Israel would have preferred to set up permanent camp near the Red Sea, but theirs was to be a journey into freedom. Through discomforts, God provided opportunities for them to see His power. Through wise counsel, they were given a chance to be problem-solvers for their issues. As prior slaves, however, Israel wasn’t accustomed to agreeing with authority or with making decisions. They were accustomed to following orders they did not want to obey. Still slaves in their thinking, their mentality held them captive. They saw themselves as slaves serving an unfair master, slaves following orders they resented. And they were in bondage to their bitterness.
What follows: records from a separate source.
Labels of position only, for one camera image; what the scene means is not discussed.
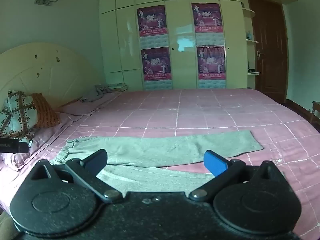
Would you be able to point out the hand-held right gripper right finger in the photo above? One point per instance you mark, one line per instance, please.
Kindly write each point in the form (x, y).
(215, 162)

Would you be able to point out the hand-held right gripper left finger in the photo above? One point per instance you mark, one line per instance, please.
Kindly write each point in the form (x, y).
(96, 161)

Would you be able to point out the grey pants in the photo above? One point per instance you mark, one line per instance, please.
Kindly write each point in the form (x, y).
(162, 147)

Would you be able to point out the patterned pillow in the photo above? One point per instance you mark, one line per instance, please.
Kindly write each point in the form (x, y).
(15, 115)

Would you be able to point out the orange pillow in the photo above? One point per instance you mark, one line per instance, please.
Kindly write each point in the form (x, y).
(46, 112)

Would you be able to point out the pink checked bed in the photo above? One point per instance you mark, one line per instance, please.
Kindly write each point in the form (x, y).
(200, 110)

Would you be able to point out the pink pillow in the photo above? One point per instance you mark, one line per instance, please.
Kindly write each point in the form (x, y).
(77, 108)

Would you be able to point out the crumpled grey blanket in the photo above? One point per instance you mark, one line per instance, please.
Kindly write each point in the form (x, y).
(100, 92)

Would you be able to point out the cream headboard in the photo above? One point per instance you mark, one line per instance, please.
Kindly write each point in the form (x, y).
(50, 72)

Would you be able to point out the wooden stool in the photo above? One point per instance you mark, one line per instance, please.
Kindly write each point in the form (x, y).
(316, 112)

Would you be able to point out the brown wooden door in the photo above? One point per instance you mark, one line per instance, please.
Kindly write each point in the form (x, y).
(270, 50)

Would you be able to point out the cream corner shelves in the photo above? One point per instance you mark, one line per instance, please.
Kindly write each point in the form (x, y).
(250, 40)

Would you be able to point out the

So, God put the horse in motion to lead them into liberty. He validated Moses’s leadership. They needed this lesson because what Moses would share with them would be of utmost importance. From within fire, smoke, and thunderings, the voice of God confirmed God’s interaction with Moses even as the majestic display reminded the people that the God they were serving was a holy God. Then, giving the 10 Commandments, He said, “These are the judgements thou shalt set before them.” Judges who’d been given authority to handle offenses and disputes now had a plumb line by which to measure their governance. These actions of God seem logical, but what He did next didn’t make sense. God addressed ownership of servants. What? Slaves? Servants? Why leap into that? How many slaves had slaves? Was this an issue that really required an oracle from God at this time? It seemed God put the cart in front of the horse. But He didn’t. He was still leading His people in the way they should go.
For 400 years, Israel had witnessed slavery and harsh treatment. By addressing how they should treat others, God set a new standard. It taught value of life and the responsibility the people had to one another. No more blame games or excuses. Those would meet with swift and stern consequences. No more power struggles or deceit. No more mishandling someone else’s life, livelihood, or possessions without feeling the blow personally. By removing the labels of Egypt, Israel could live up to the identity God had given them. “…ye shall be a peculiar treasure unto me above all people: for all the earth is mine: And ye shall be unto me a kingdom of priests, and an holy nation. These are the words which thou shalt speak unto the children of Israel,” God told Moses in Exodus 19: 5-6. Beautiful. Exquisite. Priceless. It was a self-identity Israel did not yet possess, so God addressed the issues that would help them see themselves as He did.
God does the same for us. When He leads us out of our Egypt, the world, we have been given freedoms we don’t know how to possess. So, God puts first things first and reveals the important, the needful we’d happily skip past. He starts with the finished product that He sees and challenges our thinking with thoughts above our own. He shows us the opportunity in trouble. He teaches us how to govern our lives. He roots out mindsets of the past so we can walk in our new identity. With the horse pulling the cart, we follow God’s leading and become the “chosen generation, a royal priesthood, an holy nation, a peculiar people” (1 Peter 2:9) that He has said we could be all along.
Tip/tidbit: When it seems that God has ill-timed the events of your life, remember that He beholds you and your world from an eternal and exceedingly loving perspective.